I recently returned from a week spent as one of the US representatives on the IEC Technical Committee 82 (TC82), which develops standards for solar photovoltaics. My focus is on Working Group 7, where we are working on standards including solar trackers and power and energy rating of concentrating photovoltaic modules. However, meeting with the rest of the TC82 community also gave me an opportunity to discuss issues in the design and testing of conventional wafer-based and thin-film modules.

While there are a number of groups working on standards applicable to solar (including the UL, ASTM, and NEC in the United States, CENELEC in Europe, and IEC and ISO internationally), the IEC plays an especially significant role because photovoltaics is a global market: major producers of polysilicon, cells, modules, and tools are spread across Europe, Asia, and the Americas, and customers are worldwide as well. Similarly, TC82 has members from 29 countries (including the major markets; China, Spain, Germany, the US, Japan, and France) working together to develop standards.

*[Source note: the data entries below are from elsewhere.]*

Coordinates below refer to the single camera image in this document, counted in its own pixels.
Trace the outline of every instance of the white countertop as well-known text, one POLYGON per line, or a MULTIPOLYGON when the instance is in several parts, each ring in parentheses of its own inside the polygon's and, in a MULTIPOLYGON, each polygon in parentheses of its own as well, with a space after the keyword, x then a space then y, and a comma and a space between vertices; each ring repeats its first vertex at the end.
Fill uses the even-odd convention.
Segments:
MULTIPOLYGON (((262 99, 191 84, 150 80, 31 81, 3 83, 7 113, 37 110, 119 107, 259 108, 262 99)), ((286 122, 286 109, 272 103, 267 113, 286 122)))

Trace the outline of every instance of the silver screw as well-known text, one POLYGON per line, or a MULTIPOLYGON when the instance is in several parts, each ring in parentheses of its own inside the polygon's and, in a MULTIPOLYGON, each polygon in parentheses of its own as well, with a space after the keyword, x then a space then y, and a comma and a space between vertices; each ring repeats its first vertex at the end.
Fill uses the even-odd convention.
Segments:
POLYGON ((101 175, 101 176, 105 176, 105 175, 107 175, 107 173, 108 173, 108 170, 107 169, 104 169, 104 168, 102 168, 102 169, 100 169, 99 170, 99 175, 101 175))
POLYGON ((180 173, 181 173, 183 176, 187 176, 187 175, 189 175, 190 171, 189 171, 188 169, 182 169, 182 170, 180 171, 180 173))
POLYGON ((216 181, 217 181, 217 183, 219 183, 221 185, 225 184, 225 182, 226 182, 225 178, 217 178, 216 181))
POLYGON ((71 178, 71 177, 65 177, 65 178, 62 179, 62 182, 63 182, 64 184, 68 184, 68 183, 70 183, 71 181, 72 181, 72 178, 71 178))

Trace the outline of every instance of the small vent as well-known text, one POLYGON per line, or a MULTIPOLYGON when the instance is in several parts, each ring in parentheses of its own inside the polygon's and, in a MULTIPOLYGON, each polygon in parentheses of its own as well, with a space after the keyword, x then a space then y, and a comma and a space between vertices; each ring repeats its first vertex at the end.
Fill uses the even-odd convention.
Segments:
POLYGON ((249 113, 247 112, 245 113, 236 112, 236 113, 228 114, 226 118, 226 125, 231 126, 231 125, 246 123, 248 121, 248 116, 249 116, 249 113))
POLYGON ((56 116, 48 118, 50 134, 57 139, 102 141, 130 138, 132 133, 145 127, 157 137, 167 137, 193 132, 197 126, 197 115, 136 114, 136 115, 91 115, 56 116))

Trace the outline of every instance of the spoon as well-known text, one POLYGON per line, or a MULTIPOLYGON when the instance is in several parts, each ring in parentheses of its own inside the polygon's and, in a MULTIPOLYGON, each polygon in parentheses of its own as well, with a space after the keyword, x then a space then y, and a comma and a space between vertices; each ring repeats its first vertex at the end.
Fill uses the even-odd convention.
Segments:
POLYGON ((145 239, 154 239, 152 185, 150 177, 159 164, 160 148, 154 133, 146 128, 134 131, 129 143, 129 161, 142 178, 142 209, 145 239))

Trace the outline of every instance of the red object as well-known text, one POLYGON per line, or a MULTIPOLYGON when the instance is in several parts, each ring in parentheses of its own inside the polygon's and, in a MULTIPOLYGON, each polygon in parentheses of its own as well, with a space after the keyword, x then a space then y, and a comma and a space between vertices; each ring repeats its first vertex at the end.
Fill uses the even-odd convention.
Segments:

Standards are an important part of any growing industry.  For example, the SEMI International Standards Program is widely credited with speeding the growth of the semiconductor industry since the 1970s. Looking back, it’s hard to believe that at one point wafer sizes and shapes were not standard, and “custom-made solutions for each individual customer were the norm”[1].

For an industry whose value proposition depends on long product lifetimes in outdoor environments, standards that govern design qualification, accelerated testing, and safety of products are especially important. Additionally, standards for power rating, energy rating, and measurement are critical for allowing side-by-side comparison of different products.  This is especially apparent when trying to compare between crystalline PV, thin-film PV, and CPV.

Some of the PV standards we find most relevant in our work[2] are listed below. Where possible, I’ve also linked to free previews of the table of contents of each standard:

• IEC60904: Photovoltaic Devices
• This is a large, ten-part standard (IEC60904-1 is the numbering scheme for part 1, and so on) covering a number of device characterization areas such as measurement of I-V curves, spectral response, and solar simulators.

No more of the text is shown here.